Information Architecture Still Matters: How to Organize Digital Spaces

RegularJoe (Sokohl)
Coforma
Published in
6 min readDec 9, 2021

Information gets architected, whether you decide to do so or not.

A diagram of circuits with a red filter overlaid. On top of that is the title “Information Architecture”

A few years back, my wife and I wanted to clean our utterly disarrayed basement. Years of accumulated stuff had randomly accreted into piles and boxes and areas that, perhaps, one day we’d tackle. After buying my third set of pruning shears, we realized we needed some organization.

Fortunately, we discovered that our neighbor was a professional organizer devoted to organizing people’s houses. She helped us sort through 30 years of detritus and rearrange it neatly so that we could both see and access our belongings more efficiently. The principles she showed us proved deceptively simple:

  • Put like with like.
  • Decide what to keep versus what to trash or donate.
  • Label and store items based on how you live.

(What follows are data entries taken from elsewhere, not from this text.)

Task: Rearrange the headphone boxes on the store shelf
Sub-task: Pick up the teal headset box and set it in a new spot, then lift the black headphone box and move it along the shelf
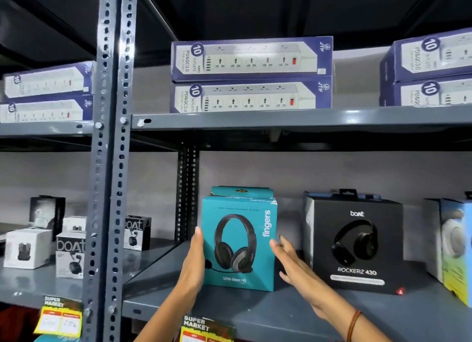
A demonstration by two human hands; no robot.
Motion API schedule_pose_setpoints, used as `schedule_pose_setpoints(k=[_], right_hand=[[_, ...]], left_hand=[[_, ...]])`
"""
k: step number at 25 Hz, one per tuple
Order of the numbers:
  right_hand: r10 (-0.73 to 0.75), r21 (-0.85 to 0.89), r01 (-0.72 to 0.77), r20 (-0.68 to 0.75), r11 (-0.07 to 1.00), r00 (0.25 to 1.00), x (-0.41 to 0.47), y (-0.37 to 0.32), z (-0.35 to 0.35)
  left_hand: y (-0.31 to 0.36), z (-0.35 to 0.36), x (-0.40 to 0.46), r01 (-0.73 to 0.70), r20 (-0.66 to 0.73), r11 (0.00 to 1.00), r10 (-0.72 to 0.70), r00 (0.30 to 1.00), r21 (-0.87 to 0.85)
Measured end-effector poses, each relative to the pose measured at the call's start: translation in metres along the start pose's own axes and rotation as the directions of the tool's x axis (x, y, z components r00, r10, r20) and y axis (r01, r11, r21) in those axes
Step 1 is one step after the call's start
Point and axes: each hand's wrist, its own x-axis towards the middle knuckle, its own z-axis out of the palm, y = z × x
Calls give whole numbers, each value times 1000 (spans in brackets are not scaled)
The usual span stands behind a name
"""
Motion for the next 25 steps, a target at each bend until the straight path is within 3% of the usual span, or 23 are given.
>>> schedule_pose_setpoints(k=[2,5,8,11,15,19,22,25], right_hand=[[-11,-8,10,-72,1000,997,-12,-4,-15],[-100,1,103,-219,995,971,-35,-23,-52],[-217,-53,215,-423,975,880,-56,-41,-102],[-238,-62,250,-586,966,774,-72,-34,-151],[-86,2,110,-607,994,790,-73,9,-199],[153,43,-148,-406,988,901,-55,50,-219],[211,47,-206,-264,977,941,-41,64,-230],[205,63,-196,-236,979,950,-48,60,-231]], left_hand=[[7,12,-4,-140,-113,982,155,981,127],[36,49,-15,-449,-156,792,548,822,414],[63,109,-32,-644,-12,685,688,726,341],[64,174,-45,-609,164,768,586,793,198],[24,226,-38,-304,228,942,268,936,141],[-16,239,-20,-93,171,953,44,984,290],[-25,245,-20,5,174,970,-48,983,242],[-20,246,-26,22,97,965,-48,994,260]])
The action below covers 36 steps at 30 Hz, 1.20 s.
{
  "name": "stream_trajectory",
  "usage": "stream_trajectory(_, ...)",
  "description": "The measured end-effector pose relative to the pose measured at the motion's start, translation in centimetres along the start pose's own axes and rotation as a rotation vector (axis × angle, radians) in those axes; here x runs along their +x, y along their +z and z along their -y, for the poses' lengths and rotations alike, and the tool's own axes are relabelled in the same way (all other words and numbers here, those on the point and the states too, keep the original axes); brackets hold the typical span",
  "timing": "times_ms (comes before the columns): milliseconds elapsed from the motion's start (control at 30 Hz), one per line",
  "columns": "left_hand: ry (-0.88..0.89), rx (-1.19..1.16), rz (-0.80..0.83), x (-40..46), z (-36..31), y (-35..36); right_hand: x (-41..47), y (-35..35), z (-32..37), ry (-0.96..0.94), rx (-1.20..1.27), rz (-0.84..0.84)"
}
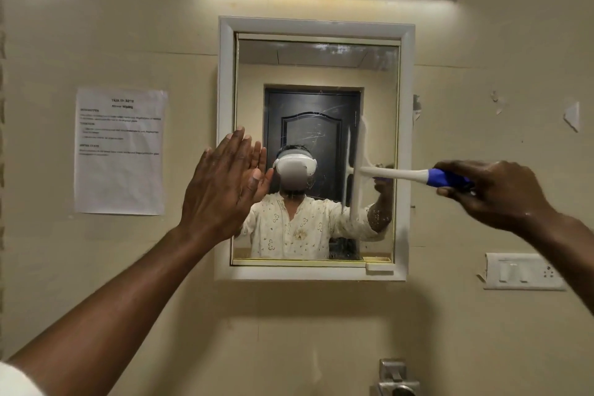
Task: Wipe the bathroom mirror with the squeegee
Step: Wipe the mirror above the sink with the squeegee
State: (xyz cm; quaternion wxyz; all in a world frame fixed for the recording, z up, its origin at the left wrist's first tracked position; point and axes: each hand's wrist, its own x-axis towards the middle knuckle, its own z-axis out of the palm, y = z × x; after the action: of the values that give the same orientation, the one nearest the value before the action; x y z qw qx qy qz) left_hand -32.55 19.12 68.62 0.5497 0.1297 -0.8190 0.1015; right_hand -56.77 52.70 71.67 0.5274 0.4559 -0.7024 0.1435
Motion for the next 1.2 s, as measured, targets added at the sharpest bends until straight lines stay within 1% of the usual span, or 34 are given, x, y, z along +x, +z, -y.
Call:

Her succinct process of physical organization reminded me what information architecture, or IA, truly is: a method of organizing and classifying digital stuff so people can find and use it. It provides the basis for wayfinding (“Where am I?”) and findability​. It delineates the blueprints for information display, retrieval, and use (“Where does this stuff go?”).​ And it maps information to help users understand place, relationships, and possibilities.​

IA Makes Sense of Space

Similar to my basement, digital places can confuse people, especially as they move between areas no longer clearly divided as “digital” or “physical.” For example, a physically printed QR code on a smart plug enables a person to make that plug work…and also then to find instructions on setting that plug up in their mobile phone. As Paola Antonelli writes, “We live today not in the digital, not in the physical, but in the kind of minestrone that our mind makes of the two.” Using an IA approach helps people make sense of the spaces they maneuver through.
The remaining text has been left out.